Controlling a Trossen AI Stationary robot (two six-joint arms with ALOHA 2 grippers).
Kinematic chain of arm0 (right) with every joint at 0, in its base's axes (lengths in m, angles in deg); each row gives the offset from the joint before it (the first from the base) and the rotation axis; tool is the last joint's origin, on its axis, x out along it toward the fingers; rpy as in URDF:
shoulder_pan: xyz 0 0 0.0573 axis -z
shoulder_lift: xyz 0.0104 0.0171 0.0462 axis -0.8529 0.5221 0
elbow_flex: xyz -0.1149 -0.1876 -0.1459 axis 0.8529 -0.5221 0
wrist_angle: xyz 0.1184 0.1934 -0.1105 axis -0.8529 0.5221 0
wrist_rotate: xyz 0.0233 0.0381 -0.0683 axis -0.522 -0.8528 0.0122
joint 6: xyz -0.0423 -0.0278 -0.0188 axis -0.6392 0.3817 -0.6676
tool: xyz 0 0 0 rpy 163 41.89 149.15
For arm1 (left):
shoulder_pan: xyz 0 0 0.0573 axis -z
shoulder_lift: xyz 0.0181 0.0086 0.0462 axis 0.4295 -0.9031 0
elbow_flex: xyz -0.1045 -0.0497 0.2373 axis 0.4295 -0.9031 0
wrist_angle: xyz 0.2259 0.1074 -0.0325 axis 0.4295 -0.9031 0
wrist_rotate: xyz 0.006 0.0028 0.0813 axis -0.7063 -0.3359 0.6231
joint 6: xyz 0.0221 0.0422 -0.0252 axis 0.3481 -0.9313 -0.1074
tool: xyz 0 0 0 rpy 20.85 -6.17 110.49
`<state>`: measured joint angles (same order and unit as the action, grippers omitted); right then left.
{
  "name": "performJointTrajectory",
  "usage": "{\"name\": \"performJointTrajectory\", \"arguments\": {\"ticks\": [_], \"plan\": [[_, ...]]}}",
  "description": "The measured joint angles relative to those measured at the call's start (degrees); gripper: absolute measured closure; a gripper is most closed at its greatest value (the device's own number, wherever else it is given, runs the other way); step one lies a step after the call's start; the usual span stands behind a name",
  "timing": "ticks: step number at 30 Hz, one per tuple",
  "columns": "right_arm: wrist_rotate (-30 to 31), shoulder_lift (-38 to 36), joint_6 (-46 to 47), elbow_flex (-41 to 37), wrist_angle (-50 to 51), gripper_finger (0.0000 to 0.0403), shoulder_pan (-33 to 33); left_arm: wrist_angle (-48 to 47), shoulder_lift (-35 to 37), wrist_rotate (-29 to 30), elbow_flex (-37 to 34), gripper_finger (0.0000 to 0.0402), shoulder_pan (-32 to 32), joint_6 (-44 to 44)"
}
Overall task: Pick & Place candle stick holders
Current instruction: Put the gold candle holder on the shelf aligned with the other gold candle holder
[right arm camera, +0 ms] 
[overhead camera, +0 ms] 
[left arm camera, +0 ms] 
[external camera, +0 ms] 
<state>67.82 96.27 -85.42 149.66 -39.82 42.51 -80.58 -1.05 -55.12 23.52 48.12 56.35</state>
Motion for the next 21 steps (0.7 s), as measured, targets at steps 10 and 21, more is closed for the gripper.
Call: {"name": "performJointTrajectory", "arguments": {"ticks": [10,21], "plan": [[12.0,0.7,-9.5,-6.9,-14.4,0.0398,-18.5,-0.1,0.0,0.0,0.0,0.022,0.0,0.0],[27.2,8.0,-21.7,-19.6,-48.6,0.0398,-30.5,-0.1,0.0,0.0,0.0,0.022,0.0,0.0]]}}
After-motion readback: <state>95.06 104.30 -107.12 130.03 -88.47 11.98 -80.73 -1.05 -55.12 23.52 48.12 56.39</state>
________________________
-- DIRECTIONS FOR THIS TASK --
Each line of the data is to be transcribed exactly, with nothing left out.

-- RESULT FOR THIS TASK --
Controlling a Trossen AI Stationary robot (two six-joint arms with ALOHA 2 grippers).
Kinematic chain of arm0 (right) with every joint at 0, in its base's axes (lengths in m, angles in deg); each row gives the offset from the joint before it (the first from the base) and the rotation axis; tool is the last joint's origin, on its axis, x out along it toward the fingers; rpy as in URDF:
shoulder_pan: xyz 0 0 0.0573 axis -z
shoulder_lift: xyz 0.0104 0.0171 0.0462 axis -0.8529 0.5221 0
elbow_flex: xyz -0.1149 -0.1876 -0.1459 axis 0.8529 -0.5221 0
wrist_angle: xyz 0.1184 0.1934 -0.1105 axis -0.8529 0.5221 0
wrist_rotate: xyz 0.0233 0.0381 -0.0683 axis -0.522 -0.8528 0.0122
joint 6: xyz -0.0423 -0.0278 -0.0188 axis -0.6392 0.3817 -0.6676
tool: xyz 0 0 0 rpy 163 41.89 149.15
For arm1 (left):
shoulder_pan: xyz 0 0 0.0573 axis -z
shoulder_lift: xyz 0.0181 0.0086 0.0462 axis 0.4295 -0.9031 0
elbow_flex: xyz -0.1045 -0.0497 0.2373 axis 0.4295 -0.9031 0
wrist_angle: xyz 0.2259 0.1074 -0.0325 axis 0.4295 -0.9031 0
wrist_rotate: xyz 0.006 0.0028 0.0813 axis -0.7063 -0.3359 0.6231
joint 6: xyz 0.0221 0.0422 -0.0252 axis 0.3481 -0.9313 -0.1074
tool: xyz 0 0 0 rpy 20.85 -6.17 110.49
`<state>`: measured joint angles (same order and unit as the action, grippers omitted); right then left.
{
  "name": "performJointTrajectory",
  "usage": "{\"name\": \"performJointTrajectory\", \"arguments\": {\"ticks\": [_], \"plan\": [[_, ...]]}}",
  "description": "The measured joint angles relative to those measured at the call's start (degrees); gripper: absolute measured closure; a gripper is most closed at its greatest value (the device's own number, wherever else it is given, runs the other way); step one lies a step after the call's start; the usual span stands behind a name",
  "timing": "ticks: step number at 30 Hz, one per tuple",
  "columns": "right_arm: wrist_rotate (-30 to 31), shoulder_lift (-38 to 36), joint_6 (-46 to 47), elbow_flex (-41 to 37), wrist_angle (-50 to 51), gripper_finger (0.0000 to 0.0403), shoulder_pan (-33 to 33); left_arm: wrist_angle (-48 to 47), shoulder_lift (-35 to 37), wrist_rotate (-29 to 30), elbow_flex (-37 to 34), gripper_finger (0.0000 to 0.0402), shoulder_pan (-32 to 32), joint_6 (-44 to 44)"
}
Overall task: Pick & Place candle stick holders
Current instruction: Put the gold candle holder on the shelf aligned with the other gold candle holder
[right arm camera, +0 ms] 
[overhead camera, +0 ms] 
[left arm camera, +0 ms] 
[external camera, +0 ms] 
<state>67.82 96.27 -85.42 149.66 -39.82 42.51 -80.58 -1.05 -55.12 23.52 48.12 56.35</state>
Motion for the next 21 steps (0.7 s), as measured, targets at steps 10 and 21, more is closed for the gripper.
Call: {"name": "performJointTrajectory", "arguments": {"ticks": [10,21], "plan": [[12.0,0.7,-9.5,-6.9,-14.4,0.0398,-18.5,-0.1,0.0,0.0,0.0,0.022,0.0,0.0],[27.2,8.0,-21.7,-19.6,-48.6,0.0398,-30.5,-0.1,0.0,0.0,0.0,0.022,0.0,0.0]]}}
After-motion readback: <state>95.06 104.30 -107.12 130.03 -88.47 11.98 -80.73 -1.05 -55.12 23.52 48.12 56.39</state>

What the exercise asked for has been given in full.